# WHAT YOU SHOULD DO
Every line below from the one with "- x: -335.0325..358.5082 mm" through the one with "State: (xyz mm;" should be retyped exactly, both ends included; no other lines and no pictures.

# DATA
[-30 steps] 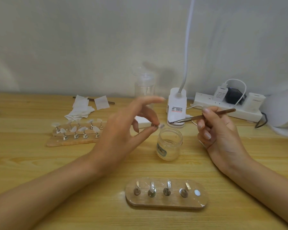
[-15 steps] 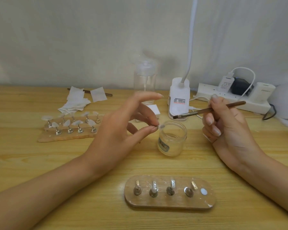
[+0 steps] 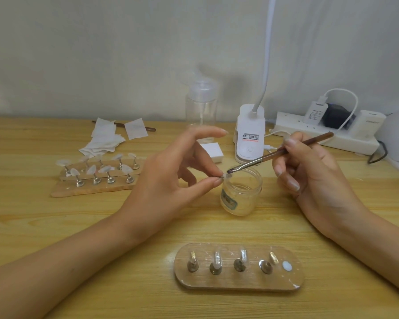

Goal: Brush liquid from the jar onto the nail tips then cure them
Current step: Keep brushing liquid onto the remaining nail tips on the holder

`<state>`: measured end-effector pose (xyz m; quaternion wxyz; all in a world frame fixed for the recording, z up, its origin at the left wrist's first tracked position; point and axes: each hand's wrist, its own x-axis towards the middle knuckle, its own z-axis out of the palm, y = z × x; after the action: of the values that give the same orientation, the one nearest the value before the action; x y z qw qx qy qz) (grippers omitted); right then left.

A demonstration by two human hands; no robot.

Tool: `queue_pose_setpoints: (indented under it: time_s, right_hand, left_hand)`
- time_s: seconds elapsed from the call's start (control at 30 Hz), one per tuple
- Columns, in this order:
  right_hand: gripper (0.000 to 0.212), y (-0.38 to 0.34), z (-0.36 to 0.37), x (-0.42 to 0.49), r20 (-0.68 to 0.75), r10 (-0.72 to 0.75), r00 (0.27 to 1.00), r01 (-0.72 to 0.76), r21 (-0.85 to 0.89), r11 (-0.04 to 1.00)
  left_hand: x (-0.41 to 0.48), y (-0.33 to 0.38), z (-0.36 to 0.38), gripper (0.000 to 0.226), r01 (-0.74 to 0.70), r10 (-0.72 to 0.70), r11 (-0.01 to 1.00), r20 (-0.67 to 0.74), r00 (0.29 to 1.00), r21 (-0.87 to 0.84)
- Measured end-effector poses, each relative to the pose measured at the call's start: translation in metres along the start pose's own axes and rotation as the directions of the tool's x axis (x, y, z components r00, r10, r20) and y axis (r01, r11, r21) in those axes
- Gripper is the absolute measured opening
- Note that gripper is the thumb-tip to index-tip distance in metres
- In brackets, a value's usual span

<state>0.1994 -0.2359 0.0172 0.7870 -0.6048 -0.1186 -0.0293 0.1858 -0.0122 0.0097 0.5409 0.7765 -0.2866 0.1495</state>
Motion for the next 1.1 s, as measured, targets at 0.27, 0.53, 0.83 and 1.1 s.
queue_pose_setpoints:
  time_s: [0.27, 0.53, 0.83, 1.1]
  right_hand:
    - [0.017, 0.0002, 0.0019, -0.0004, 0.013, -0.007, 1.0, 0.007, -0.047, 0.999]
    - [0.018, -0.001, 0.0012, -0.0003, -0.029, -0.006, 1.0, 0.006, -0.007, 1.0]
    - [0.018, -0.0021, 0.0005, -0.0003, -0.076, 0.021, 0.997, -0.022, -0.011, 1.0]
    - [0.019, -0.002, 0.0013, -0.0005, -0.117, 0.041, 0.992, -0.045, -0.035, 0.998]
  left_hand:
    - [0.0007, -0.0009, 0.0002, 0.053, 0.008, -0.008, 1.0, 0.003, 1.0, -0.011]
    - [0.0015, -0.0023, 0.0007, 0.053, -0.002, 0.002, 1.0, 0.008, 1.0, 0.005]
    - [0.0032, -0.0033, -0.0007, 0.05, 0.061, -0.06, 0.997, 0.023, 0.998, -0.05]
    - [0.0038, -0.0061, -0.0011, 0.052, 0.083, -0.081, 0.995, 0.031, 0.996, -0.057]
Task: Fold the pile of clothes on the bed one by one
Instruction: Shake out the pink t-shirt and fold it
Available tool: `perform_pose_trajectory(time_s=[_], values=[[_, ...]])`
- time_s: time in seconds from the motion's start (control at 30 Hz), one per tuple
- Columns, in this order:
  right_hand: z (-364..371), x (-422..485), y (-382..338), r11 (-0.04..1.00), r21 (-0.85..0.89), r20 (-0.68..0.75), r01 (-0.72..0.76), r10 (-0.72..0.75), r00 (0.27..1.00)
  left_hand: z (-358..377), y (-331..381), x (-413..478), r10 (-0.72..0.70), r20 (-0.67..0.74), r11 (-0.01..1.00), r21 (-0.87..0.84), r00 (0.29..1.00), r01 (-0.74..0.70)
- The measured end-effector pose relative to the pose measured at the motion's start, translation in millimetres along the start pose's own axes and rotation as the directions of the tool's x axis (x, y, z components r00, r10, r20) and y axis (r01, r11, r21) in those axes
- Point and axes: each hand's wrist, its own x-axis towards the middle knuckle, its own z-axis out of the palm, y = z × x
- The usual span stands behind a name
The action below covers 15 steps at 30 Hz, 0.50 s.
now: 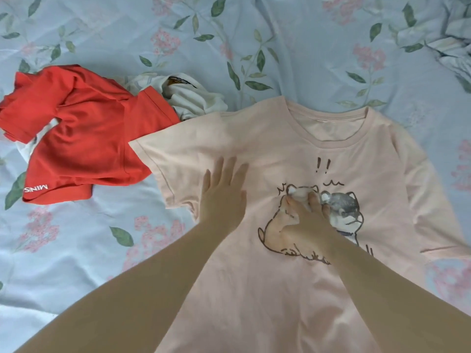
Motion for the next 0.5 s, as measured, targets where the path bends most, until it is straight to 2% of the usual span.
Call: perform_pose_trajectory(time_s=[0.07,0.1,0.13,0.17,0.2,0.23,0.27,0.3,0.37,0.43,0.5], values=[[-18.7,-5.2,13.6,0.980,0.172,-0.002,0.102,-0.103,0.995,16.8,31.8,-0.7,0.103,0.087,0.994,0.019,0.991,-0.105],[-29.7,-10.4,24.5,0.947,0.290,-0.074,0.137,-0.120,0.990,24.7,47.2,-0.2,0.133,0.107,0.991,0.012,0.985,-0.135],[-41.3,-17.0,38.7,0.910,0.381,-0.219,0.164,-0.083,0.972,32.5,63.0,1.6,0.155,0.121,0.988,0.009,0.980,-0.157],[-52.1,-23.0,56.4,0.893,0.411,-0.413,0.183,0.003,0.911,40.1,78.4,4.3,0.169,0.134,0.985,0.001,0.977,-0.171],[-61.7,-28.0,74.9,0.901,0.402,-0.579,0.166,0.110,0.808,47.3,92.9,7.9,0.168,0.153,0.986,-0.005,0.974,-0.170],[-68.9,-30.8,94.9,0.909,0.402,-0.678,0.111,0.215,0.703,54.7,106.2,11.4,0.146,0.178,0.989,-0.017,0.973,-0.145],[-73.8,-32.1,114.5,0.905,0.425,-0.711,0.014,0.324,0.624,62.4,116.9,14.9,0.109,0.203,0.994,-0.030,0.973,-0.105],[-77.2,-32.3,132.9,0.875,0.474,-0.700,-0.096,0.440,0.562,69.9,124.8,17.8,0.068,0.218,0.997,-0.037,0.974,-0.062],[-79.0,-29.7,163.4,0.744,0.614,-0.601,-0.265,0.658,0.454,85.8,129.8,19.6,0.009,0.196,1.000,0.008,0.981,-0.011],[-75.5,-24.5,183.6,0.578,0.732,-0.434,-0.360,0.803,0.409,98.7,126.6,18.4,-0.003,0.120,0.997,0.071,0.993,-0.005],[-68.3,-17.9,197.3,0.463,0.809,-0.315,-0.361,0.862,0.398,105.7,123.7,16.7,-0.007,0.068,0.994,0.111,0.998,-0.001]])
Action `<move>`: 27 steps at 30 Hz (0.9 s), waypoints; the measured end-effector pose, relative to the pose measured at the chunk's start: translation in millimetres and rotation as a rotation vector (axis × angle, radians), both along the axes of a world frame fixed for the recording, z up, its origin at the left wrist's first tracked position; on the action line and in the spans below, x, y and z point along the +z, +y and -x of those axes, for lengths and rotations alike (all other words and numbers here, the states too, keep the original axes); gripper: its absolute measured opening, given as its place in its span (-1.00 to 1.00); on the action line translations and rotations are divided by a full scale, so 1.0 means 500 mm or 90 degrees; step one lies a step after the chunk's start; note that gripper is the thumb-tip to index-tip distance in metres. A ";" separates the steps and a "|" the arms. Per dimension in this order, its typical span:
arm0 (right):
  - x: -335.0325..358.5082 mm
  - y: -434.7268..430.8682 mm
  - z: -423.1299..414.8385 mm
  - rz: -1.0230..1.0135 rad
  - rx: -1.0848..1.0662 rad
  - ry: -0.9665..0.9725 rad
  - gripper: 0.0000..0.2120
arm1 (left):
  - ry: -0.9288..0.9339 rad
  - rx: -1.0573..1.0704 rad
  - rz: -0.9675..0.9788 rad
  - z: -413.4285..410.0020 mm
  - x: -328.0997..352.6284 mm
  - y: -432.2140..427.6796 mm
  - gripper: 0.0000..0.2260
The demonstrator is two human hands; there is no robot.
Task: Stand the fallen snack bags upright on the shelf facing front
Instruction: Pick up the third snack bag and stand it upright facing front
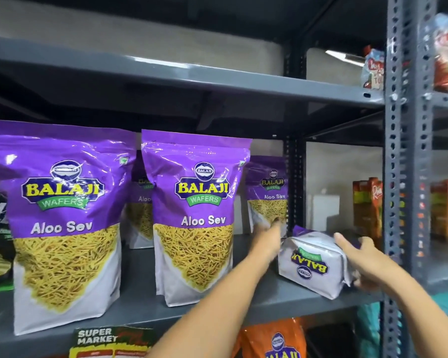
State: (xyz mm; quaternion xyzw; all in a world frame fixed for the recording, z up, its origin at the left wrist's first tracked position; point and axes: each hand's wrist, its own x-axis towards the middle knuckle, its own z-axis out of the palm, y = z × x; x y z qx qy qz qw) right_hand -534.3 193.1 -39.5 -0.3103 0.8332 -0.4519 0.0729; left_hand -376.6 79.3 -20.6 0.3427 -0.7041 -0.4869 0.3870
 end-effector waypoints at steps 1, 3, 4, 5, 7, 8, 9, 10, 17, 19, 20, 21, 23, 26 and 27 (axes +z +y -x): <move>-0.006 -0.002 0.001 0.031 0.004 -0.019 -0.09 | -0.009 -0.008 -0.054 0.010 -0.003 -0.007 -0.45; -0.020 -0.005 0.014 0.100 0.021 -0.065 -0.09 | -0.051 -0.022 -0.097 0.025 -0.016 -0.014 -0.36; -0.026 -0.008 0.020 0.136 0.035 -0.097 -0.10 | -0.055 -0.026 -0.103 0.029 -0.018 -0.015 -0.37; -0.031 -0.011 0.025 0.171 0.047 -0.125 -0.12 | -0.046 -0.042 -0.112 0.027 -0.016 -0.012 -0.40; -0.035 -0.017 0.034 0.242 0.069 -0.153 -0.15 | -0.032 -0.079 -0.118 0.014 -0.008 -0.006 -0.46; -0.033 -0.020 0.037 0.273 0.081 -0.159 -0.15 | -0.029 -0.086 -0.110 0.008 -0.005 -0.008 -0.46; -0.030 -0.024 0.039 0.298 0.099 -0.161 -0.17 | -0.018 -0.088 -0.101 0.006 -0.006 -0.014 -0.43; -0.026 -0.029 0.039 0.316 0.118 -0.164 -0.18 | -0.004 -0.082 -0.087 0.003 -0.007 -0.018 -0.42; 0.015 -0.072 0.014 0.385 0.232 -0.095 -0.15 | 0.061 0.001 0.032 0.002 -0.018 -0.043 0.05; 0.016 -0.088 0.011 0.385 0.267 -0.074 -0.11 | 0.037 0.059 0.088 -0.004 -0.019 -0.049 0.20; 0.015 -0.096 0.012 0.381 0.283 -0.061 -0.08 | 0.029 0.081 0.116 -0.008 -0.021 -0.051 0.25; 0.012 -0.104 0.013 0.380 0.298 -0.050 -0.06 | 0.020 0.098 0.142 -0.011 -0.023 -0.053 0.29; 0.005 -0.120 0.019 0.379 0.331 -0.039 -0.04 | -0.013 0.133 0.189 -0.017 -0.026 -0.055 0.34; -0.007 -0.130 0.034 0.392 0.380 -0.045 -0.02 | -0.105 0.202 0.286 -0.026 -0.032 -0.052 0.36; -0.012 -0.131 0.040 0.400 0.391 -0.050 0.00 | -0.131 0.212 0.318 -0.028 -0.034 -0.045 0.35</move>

# RESPONSE
  - x: -335.0325..358.5082 mm
  - y: -434.7268..430.8682 mm
  - z: -423.1299..414.8385 mm
  - rz: -1.0230..1.0135 rad
  - rx: -1.0848..1.0662 rad
  - ry: -0.9665..0.9725 rad
  - gripper: 0.0000..0.2120
arm1 (left):
  - ry: -0.9288..0.9339 rad
  - rx: -1.0573..1.0704 rad
  - rz: -0.9675..0.9788 rad
  - z: -413.4285..410.0020 mm
  - x: -328.0997..352.6284 mm
  - y: -432.2140..427.6796 mm
  - gripper: 0.0000..0.2260
The demonstrator is two human hands; there is no robot.
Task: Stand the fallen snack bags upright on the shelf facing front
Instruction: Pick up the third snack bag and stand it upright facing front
State: (xyz mm; quaternion xyzw; all in a world frame fixed for the recording, z up, its origin at the left wrist's first tracked position; point and axes: each hand's wrist, its own x-axis towards the middle knuckle, its own z-axis out of the palm, y = z × x; x y z qx qy qz qw) right_hand -534.3 193.1 -39.5 -0.3103 0.8332 -0.4519 0.0729; left_hand -376.6 79.3 -20.6 0.3427 -0.7041 -0.4869 0.3870

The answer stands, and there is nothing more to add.